EXERCISE DETAILS
When you reach the line containing "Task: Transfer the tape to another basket" in the records below, start copying exactly, and stop once you have copied the line containing "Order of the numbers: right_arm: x".

[Excerpts from a dataset]
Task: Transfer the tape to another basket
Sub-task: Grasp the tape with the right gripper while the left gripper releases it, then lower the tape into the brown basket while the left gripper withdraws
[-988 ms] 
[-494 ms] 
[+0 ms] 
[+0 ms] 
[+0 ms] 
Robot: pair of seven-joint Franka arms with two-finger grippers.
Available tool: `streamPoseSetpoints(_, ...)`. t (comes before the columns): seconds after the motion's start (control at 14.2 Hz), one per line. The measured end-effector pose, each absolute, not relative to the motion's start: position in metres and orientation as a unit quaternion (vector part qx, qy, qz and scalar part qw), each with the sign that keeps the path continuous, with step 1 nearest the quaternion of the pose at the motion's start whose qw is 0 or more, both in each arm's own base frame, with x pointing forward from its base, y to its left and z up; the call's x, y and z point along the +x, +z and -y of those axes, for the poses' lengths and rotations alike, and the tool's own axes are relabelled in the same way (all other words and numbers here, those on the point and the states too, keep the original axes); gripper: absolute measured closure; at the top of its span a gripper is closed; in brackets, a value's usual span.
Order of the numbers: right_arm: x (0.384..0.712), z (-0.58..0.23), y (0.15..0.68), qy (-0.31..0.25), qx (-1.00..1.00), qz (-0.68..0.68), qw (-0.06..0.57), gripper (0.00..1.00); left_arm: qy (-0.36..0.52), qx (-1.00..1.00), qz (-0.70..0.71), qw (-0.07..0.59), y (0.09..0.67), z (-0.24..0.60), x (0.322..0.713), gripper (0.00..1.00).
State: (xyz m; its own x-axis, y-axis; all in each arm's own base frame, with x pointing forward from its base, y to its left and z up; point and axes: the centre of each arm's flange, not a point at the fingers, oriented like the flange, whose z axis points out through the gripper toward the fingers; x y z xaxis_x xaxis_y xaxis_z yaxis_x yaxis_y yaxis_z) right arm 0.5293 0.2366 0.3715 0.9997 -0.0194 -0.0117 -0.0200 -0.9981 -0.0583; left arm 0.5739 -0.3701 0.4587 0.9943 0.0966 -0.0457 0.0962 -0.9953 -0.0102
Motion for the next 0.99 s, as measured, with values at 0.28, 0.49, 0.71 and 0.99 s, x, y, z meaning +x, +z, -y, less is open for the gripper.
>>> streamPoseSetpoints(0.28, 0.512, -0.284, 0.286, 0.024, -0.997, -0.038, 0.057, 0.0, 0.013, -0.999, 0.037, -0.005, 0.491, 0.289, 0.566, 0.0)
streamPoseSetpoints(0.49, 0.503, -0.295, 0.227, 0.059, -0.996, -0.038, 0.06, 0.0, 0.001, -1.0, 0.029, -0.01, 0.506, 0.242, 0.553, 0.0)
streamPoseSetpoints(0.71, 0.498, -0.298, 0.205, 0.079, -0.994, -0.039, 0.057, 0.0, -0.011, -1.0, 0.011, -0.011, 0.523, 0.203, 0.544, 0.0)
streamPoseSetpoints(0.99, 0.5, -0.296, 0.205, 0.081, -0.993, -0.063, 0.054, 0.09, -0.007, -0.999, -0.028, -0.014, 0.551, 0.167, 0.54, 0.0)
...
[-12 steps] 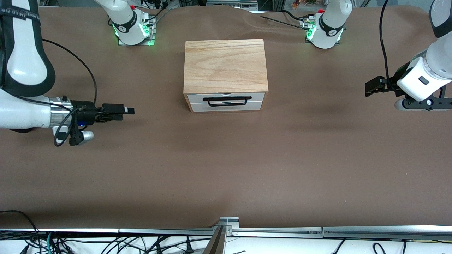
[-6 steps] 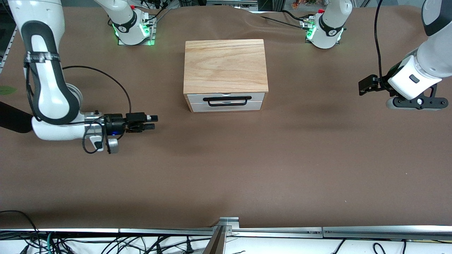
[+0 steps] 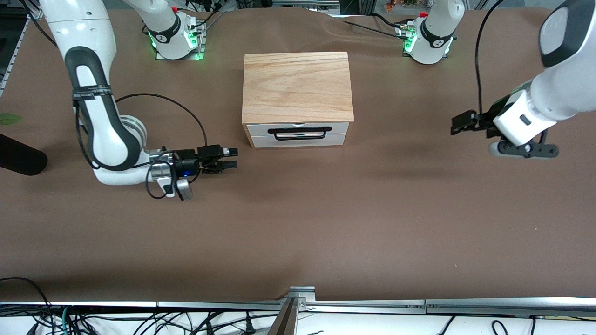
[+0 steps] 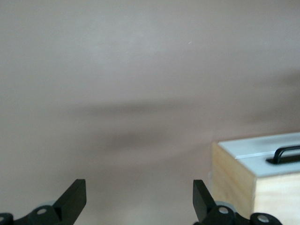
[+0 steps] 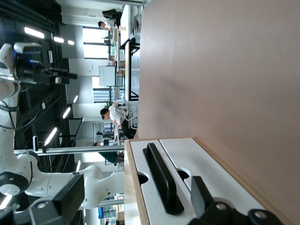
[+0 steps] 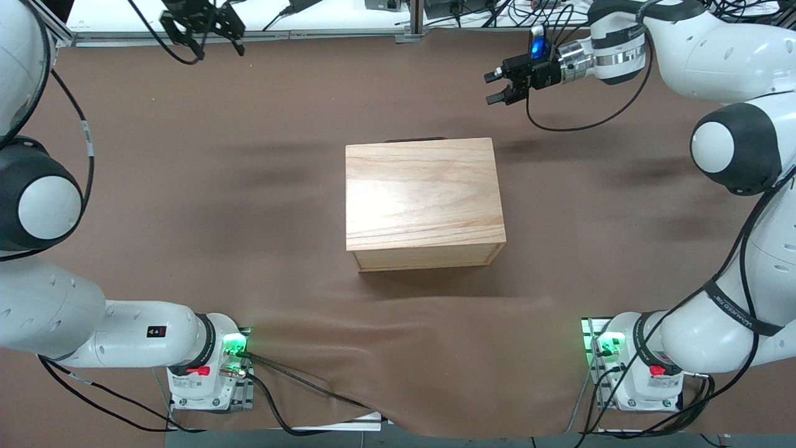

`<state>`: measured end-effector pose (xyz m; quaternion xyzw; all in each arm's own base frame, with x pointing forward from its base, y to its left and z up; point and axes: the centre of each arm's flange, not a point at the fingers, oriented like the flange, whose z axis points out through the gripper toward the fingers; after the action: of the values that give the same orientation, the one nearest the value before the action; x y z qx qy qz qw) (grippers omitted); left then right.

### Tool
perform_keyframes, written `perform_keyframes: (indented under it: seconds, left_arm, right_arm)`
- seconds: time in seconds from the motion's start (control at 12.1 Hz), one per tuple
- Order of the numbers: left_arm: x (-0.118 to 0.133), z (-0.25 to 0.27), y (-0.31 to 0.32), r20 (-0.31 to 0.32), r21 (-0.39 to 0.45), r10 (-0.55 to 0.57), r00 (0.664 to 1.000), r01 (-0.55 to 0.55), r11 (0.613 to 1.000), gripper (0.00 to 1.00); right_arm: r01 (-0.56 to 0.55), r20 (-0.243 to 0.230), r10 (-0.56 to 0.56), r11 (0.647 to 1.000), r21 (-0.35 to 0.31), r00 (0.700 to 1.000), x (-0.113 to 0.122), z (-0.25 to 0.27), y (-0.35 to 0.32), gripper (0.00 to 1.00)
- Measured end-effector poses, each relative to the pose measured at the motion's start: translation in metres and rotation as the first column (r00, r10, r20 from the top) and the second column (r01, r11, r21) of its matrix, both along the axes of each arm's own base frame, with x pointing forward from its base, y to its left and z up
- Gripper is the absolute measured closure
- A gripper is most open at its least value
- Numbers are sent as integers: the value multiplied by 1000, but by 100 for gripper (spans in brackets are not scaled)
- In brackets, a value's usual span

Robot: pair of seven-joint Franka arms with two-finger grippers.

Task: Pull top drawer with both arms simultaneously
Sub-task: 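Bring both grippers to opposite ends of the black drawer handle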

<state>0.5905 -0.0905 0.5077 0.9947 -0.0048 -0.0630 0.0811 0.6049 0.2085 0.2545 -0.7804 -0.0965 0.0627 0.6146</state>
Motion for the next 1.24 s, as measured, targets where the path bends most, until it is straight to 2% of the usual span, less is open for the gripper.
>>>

RESULT
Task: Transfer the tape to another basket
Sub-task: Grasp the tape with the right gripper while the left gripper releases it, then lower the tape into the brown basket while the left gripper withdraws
[-988 ms] 
[-494 ms] 
[+0 ms] 
[+0 ms] 
[+0 ms] 
Robot: pair of seven-joint Franka arms with two-finger grippers.
Available tool: `streamPoseSetpoints(_, ...)`. t (comes before the columns): seconds after the motion's start (control at 14.2 Hz), one per line. The measured end-effector pose, each absolute, not relative to the motion's start: position in metres and orientation as a unit quaternion (vector part qx, qy, qz and scalar part qw), each with the sign that keeps the path continuous, with step 1 nearest the quaternion of the pose at the motion's start whose qw is 0 or more, both in each arm's own base frame, with x pointing forward from its base, y to its left and z up; the call's x, y and z point along the +x, +z and -y of those axes, for the poses' lengths and rotations alike, and the tool's own axes are relabelled in the same way (all other words and numbers here, those on the point and the states too, keep the original axes); gripper: absolute measured closure; at the top of its span a gripper is closed; in brackets, a value's usual span.
Order of the numbers: right_arm: x (0.384..0.712), z (-0.58..0.23), y (0.15..0.68), qy (-0.31..0.25), qx (-1.00..1.00), qz (-0.68..0.68), qw (-0.06..0.57), gripper (0.00..1.00); left_arm: qy (-0.36..0.52), qx (-1.00..1.00), qz (-0.70..0.71), qw (-0.07..0.59), y (0.09..0.67), z (-0.24..0.60), x (0.322..0.713), gripper (0.00..1.00).

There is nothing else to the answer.